> **Data**:
= = = = = = =

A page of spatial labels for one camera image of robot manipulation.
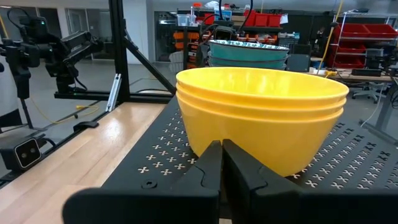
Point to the clear plastic box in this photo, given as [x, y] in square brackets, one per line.
[185, 20]

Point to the black table clamp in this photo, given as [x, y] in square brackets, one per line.
[85, 125]

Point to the red storage bin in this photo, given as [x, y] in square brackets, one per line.
[351, 30]
[261, 19]
[250, 17]
[345, 62]
[274, 20]
[382, 30]
[349, 48]

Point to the black background robot arm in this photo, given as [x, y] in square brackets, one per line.
[74, 40]

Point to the black depth camera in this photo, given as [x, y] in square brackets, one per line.
[28, 153]

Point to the silver aluminium bar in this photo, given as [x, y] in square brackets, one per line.
[114, 90]

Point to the black storage shelf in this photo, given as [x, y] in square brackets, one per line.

= = = = = = =

> **Directions**: For this exercise, reproduce exactly each line from the one containing "Point to the black depth" through the last line of the data, and no others.

> **Result**:
Point to the black depth camera in this photo, given as [x, y] in square brackets, one per line.
[28, 153]

Point to the silver aluminium bar in this photo, given as [x, y] in square brackets, one per line.
[114, 90]

Point to the black storage shelf in this photo, given as [x, y] in square brackets, one per line.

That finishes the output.